----- The input

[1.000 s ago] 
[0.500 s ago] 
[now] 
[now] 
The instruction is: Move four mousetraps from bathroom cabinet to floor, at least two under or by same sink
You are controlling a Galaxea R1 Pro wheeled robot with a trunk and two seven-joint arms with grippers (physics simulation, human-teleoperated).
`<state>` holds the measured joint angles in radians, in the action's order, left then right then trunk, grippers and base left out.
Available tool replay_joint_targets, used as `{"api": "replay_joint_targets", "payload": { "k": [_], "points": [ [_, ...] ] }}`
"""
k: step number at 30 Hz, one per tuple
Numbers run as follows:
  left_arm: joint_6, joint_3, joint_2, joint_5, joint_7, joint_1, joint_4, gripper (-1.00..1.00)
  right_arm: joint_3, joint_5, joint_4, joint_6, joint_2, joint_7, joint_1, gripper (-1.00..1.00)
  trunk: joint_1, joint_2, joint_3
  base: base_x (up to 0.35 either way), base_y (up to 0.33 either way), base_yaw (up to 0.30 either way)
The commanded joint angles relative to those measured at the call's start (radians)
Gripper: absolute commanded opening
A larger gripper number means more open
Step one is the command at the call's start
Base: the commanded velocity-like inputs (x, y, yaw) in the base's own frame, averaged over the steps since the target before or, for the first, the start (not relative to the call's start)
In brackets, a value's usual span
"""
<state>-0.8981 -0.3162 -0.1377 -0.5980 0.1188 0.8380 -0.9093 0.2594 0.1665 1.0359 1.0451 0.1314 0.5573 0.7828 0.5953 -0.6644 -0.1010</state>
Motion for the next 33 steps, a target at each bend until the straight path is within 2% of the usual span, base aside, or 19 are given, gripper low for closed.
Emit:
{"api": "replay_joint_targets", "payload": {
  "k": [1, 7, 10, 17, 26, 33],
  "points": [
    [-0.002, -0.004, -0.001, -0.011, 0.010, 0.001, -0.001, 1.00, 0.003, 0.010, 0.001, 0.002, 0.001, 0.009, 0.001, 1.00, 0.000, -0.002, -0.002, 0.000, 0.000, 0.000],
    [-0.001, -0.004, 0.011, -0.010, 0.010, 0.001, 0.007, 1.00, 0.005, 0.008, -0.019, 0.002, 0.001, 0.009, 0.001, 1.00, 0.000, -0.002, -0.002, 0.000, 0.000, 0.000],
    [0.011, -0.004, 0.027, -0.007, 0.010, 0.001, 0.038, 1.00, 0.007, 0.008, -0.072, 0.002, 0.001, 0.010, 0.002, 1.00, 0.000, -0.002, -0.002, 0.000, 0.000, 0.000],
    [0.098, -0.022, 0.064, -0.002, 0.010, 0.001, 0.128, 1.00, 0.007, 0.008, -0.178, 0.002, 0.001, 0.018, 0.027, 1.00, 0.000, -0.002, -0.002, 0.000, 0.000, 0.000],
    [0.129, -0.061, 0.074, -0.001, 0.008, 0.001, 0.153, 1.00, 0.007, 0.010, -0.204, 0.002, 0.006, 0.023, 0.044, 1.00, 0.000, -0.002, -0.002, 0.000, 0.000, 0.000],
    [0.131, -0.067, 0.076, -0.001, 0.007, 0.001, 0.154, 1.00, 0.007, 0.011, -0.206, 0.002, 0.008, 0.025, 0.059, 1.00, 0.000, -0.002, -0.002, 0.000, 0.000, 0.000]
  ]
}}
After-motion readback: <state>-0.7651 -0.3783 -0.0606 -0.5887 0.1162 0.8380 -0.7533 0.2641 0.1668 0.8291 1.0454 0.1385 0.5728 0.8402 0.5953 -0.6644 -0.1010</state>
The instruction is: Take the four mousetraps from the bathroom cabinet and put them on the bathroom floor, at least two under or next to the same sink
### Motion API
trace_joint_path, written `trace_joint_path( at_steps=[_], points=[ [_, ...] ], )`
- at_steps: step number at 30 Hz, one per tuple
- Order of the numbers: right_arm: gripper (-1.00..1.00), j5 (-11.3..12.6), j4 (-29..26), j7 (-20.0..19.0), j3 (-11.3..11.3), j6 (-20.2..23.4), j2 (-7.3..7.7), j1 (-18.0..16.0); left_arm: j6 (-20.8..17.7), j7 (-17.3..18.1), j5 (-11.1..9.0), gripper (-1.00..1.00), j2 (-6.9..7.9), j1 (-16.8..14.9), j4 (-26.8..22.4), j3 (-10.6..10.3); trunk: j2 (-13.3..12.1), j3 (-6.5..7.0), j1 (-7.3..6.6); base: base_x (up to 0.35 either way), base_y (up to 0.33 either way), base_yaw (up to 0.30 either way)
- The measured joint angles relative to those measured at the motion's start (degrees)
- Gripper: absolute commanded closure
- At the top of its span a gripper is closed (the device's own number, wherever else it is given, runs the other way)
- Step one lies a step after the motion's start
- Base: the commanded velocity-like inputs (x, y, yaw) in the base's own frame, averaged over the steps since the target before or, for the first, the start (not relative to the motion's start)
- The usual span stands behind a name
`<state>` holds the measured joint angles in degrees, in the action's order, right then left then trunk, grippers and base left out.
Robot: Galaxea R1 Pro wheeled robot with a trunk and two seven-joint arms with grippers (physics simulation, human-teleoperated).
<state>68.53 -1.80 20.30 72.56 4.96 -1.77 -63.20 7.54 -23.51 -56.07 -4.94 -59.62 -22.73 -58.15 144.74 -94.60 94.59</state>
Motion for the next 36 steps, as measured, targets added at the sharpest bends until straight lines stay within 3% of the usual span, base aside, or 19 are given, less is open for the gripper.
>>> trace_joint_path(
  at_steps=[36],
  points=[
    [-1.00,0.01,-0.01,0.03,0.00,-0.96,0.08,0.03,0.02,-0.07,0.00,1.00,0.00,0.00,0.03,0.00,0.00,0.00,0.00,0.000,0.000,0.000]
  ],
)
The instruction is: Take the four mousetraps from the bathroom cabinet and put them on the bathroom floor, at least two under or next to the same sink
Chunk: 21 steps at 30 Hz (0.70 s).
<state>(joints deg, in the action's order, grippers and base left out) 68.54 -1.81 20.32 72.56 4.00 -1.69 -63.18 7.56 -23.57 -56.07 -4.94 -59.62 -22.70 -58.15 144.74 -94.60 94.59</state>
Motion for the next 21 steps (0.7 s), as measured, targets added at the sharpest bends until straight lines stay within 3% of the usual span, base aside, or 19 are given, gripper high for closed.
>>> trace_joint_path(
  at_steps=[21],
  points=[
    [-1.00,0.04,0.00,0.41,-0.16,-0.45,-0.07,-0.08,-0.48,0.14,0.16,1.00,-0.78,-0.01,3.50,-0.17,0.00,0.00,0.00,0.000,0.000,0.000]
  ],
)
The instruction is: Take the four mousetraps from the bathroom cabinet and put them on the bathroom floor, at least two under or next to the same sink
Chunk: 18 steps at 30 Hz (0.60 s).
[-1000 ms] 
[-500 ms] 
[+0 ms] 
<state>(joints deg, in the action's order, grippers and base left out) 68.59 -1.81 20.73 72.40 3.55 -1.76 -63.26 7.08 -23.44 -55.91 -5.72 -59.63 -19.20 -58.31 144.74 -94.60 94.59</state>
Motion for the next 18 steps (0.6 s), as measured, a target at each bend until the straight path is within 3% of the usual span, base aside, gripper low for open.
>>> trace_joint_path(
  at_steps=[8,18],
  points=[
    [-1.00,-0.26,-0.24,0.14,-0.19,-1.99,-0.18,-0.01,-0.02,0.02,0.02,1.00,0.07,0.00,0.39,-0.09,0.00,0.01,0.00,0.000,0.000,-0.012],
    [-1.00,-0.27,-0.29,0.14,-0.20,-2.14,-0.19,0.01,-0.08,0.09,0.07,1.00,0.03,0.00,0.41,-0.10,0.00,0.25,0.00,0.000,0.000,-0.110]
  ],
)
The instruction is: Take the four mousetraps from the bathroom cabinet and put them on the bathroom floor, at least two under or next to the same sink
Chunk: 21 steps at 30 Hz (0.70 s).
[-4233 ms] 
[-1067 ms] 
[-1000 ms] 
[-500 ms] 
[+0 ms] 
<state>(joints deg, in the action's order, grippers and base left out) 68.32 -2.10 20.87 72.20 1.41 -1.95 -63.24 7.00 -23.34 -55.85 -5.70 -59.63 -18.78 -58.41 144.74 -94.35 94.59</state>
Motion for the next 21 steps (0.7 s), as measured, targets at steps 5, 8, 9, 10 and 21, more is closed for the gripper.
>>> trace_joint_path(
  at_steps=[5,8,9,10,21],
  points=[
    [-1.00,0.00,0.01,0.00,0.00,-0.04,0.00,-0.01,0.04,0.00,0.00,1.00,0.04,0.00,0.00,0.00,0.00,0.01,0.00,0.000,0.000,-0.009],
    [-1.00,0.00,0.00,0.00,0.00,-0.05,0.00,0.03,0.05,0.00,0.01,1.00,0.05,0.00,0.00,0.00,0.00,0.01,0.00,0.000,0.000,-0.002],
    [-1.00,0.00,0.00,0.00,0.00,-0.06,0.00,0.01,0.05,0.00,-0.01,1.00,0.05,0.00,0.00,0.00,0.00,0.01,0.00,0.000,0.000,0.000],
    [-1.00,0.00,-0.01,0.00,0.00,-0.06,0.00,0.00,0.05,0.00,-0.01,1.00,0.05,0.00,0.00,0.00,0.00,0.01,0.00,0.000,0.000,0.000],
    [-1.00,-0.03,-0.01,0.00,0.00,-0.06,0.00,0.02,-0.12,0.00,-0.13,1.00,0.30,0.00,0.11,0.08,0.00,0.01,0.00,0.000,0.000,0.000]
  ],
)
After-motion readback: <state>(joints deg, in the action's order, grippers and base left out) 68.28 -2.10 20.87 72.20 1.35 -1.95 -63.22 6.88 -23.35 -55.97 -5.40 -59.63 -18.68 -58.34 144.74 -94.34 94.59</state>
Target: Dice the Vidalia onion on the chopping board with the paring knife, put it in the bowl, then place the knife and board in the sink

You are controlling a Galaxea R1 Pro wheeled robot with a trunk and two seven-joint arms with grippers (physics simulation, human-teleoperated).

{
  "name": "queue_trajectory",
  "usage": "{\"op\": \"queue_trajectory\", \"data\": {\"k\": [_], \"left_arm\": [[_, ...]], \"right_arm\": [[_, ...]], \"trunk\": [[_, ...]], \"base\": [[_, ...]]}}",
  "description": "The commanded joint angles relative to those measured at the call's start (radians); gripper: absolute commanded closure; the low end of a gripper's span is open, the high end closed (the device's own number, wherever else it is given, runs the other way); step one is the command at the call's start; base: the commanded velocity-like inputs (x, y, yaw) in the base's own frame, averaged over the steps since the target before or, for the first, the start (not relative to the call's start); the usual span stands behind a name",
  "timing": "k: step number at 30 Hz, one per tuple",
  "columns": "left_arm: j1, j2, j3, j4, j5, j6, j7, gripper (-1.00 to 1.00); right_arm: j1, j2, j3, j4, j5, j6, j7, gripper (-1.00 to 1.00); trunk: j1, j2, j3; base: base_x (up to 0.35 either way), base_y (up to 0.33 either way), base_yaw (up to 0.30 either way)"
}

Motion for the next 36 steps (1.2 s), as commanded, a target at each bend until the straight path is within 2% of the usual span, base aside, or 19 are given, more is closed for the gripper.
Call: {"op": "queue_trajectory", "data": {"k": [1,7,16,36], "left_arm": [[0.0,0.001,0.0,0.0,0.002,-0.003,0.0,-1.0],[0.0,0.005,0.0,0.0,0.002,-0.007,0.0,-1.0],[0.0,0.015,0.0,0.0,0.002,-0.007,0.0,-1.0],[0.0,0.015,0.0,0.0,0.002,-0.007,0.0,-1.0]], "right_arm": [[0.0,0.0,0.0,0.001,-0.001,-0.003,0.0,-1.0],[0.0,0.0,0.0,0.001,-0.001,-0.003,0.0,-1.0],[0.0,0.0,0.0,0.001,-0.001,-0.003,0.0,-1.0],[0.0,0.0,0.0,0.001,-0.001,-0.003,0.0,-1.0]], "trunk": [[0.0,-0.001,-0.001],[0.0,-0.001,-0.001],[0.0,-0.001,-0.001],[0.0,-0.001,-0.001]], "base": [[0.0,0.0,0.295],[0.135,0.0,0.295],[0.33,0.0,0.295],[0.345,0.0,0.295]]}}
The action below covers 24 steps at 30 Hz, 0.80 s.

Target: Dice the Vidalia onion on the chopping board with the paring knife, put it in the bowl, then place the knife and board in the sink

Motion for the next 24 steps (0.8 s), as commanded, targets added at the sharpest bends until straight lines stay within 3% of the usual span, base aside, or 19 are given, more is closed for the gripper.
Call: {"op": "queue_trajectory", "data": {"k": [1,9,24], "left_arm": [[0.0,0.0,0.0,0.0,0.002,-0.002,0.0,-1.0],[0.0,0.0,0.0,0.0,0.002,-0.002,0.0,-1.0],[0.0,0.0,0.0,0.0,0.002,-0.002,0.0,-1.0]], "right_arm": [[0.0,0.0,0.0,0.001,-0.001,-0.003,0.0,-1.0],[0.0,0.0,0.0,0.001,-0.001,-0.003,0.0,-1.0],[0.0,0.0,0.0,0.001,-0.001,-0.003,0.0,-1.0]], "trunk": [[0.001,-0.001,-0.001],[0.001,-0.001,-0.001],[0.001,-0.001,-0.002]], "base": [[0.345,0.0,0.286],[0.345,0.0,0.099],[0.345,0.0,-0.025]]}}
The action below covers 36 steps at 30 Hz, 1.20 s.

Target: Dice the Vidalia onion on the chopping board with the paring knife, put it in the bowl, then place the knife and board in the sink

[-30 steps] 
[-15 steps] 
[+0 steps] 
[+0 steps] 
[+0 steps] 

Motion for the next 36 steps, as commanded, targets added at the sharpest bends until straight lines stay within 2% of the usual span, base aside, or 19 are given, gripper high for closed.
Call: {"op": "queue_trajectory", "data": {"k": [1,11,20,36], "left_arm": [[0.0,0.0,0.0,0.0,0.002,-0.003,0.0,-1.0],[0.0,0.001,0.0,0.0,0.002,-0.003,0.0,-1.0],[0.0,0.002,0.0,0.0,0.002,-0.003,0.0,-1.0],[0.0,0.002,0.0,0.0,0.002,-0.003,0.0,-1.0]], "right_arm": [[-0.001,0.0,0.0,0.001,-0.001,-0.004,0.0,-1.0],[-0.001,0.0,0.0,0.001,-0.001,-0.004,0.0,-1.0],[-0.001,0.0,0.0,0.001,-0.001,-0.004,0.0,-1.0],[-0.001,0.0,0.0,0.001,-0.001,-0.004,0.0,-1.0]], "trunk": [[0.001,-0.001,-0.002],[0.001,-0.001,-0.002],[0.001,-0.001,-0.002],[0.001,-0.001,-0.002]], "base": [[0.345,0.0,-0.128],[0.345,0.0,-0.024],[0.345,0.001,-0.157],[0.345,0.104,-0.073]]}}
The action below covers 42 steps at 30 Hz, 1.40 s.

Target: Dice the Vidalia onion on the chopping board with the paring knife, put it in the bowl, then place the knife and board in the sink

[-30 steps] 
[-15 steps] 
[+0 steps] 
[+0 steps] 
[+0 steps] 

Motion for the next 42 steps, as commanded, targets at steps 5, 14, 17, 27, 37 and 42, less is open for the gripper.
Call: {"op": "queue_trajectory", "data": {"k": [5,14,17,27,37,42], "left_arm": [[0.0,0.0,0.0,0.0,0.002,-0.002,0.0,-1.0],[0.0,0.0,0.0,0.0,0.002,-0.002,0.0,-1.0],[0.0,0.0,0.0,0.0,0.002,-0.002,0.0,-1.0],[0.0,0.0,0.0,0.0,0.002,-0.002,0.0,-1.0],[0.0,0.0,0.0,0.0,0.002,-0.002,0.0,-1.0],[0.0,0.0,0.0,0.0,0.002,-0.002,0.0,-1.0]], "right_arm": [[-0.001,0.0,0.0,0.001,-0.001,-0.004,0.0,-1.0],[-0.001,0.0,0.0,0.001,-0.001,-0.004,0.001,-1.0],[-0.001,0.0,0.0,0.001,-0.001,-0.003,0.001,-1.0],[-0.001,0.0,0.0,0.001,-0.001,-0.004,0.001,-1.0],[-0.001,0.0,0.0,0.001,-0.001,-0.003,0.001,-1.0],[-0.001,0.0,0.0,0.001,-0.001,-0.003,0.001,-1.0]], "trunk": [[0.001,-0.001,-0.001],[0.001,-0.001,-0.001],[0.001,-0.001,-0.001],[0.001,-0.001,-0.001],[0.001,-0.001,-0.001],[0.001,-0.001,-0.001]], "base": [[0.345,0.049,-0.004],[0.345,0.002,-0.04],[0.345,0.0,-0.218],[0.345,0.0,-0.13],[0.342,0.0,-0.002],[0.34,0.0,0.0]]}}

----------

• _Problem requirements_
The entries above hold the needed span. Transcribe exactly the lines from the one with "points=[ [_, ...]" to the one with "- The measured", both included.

• _Result_
trace_joint_path, written `trace_joint_path( at_steps=[_], points=[ [_, ...] ], )`
- at_steps: step number at 30 Hz, one per tuple
- Order of the numbers: right_arm: gripper (-1.00..1.00), j5 (-11.3..12.6), j4 (-29..26), j7 (-20.0..19.0), j3 (-11.3..11.3), j6 (-20.2..23.4), j2 (-7.3..7.7), j1 (-18.0..16.0); left_arm: j6 (-20.8..17.7), j7 (-17.3..18.1), j5 (-11.1..9.0), gripper (-1.00..1.00), j2 (-6.9..7.9), j1 (-16.8..14.9), j4 (-26.8..22.4), j3 (-10.6..10.3); trunk: j2 (-13.3..12.1), j3 (-6.5..7.0), j1 (-7.3..6.6); base: base_x (up to 0.35 either way), base_y (up to 0.33 either way), base_yaw (up to 0.30 either way)
- The measured joint angles relative to those measured at the motion's start (degrees)

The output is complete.